● **Assignment**
From the entries, copy every line that carries the string "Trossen".

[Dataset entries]

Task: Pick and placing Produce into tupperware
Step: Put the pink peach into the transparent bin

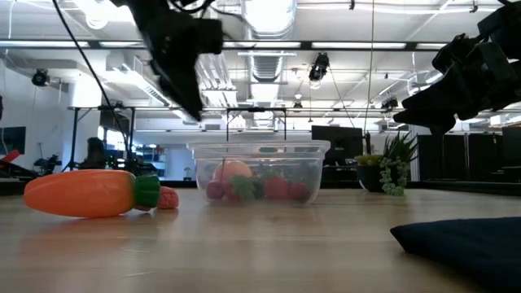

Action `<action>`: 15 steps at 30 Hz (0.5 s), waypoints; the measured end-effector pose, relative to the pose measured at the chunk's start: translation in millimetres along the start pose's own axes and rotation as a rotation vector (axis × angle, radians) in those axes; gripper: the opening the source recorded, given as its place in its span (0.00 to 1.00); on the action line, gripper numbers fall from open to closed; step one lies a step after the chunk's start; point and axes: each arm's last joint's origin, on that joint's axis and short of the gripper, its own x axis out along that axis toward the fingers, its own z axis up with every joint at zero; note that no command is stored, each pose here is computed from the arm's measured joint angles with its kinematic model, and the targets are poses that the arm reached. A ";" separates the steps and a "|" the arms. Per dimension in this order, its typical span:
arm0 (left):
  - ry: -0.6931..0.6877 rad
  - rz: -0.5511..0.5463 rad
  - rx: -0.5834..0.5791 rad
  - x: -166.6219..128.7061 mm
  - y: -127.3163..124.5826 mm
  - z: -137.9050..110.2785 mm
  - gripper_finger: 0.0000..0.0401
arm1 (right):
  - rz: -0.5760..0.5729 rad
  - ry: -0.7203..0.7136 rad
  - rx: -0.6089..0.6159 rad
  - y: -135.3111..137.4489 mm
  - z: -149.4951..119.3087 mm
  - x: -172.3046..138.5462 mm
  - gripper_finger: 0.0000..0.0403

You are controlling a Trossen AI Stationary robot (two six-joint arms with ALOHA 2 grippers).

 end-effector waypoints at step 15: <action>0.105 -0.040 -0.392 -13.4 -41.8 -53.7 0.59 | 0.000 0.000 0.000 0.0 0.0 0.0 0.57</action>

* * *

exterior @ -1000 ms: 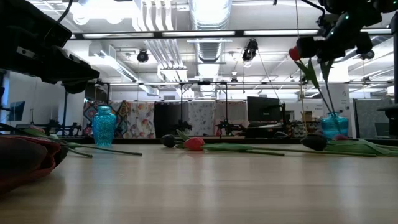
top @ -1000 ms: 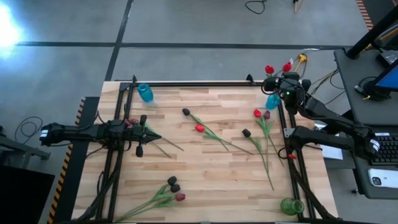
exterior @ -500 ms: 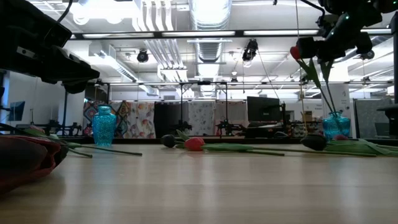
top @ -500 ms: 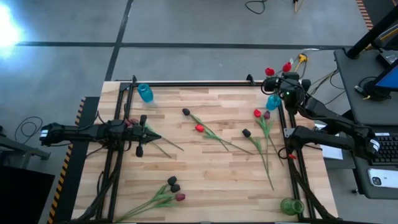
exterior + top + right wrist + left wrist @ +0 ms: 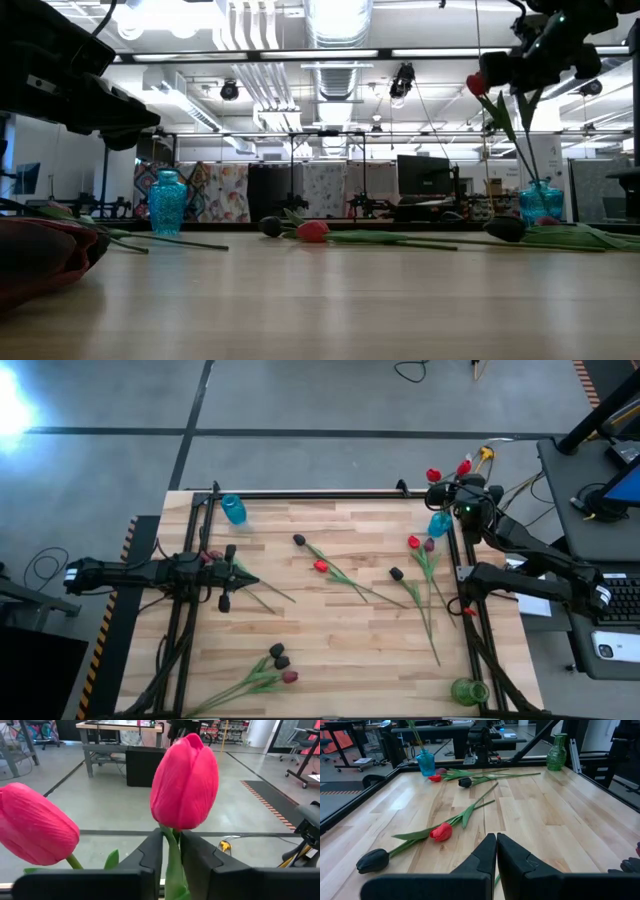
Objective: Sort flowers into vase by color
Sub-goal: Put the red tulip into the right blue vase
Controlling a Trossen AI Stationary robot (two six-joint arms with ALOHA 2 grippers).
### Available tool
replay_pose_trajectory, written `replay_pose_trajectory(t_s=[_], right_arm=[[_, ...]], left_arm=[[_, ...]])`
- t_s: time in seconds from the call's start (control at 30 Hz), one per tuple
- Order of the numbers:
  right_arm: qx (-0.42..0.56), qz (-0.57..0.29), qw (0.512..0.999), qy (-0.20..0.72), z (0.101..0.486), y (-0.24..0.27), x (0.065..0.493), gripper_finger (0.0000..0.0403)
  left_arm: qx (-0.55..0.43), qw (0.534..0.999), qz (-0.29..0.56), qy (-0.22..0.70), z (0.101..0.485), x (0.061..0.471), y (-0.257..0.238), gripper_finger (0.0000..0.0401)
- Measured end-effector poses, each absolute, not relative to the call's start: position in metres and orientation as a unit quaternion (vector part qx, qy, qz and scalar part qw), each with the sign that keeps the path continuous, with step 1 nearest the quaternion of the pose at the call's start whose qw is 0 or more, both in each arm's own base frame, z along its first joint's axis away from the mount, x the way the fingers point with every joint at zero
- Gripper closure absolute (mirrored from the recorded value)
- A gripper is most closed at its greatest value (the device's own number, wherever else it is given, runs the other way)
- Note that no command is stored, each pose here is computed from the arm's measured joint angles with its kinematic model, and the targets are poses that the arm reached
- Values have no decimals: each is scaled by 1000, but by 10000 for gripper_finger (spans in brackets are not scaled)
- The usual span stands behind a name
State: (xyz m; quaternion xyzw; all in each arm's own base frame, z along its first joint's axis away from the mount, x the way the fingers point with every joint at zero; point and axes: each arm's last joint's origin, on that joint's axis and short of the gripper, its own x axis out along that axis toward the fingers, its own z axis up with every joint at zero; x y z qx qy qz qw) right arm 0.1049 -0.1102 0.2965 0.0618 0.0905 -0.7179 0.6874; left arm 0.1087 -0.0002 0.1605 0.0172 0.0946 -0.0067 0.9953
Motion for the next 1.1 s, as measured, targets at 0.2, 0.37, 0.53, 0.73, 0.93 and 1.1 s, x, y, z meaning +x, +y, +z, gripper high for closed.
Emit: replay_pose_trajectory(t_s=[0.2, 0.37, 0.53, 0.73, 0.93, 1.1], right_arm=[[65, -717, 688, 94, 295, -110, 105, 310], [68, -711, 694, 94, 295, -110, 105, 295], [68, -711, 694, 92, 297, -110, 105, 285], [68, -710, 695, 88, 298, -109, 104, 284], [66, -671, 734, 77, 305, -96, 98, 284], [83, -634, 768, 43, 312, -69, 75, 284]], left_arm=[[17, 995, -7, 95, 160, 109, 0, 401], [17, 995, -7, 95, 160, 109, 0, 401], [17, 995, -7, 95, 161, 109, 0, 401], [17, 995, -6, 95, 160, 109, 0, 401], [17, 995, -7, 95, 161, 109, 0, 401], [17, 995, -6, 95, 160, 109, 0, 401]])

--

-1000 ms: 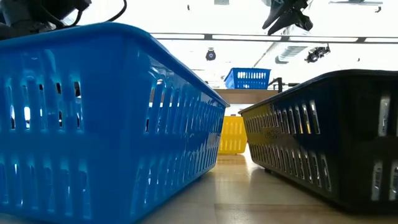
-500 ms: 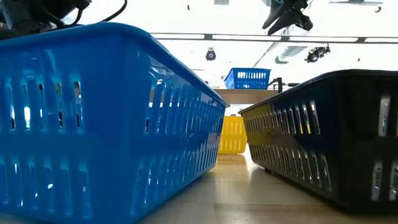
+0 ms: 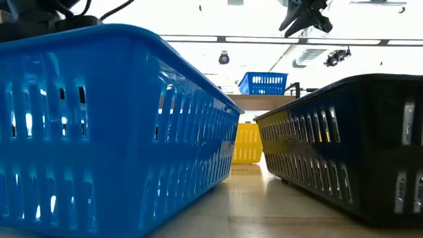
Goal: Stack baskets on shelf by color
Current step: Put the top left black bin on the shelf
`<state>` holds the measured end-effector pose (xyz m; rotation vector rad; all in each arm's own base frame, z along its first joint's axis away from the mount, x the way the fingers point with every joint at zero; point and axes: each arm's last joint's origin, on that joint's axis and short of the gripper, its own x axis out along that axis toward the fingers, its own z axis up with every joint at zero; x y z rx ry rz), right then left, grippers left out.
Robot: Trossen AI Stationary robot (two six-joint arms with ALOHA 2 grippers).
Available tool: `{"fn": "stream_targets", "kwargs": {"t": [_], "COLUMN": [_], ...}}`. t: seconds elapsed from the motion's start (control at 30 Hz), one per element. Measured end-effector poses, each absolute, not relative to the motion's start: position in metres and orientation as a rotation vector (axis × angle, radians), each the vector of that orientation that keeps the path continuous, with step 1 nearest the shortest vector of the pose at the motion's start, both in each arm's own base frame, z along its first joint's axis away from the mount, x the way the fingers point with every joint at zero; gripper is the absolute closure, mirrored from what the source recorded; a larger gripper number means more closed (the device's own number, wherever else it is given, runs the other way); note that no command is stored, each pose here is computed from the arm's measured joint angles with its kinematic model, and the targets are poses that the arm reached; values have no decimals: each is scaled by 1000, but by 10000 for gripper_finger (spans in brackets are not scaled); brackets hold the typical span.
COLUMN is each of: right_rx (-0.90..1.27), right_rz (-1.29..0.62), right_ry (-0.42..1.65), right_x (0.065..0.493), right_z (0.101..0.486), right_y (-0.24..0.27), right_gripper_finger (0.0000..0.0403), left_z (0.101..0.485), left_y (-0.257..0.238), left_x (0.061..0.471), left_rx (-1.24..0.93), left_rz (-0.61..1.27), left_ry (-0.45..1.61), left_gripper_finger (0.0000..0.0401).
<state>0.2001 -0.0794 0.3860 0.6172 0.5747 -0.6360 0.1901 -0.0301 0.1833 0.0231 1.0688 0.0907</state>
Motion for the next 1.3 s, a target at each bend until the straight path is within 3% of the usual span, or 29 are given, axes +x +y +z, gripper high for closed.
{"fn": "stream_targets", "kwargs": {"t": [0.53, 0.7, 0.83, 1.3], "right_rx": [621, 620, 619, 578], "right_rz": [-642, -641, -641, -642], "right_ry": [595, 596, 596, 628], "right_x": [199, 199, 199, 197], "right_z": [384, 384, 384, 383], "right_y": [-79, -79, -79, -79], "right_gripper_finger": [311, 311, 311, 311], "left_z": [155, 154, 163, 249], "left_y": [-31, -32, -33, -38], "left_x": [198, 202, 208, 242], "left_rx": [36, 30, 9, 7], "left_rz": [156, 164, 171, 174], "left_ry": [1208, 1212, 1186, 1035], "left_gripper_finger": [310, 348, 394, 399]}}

● **Response to this task**
You are controlling a Trossen AI Stationary robot (two six-joint arms with ALOHA 2 grippers).
Controlling a Trossen AI Stationary robot (two six-joint arms with ALOHA 2 grippers).
Robot: Trossen AI Stationary robot (two six-joint arms with ALOHA 2 grippers).

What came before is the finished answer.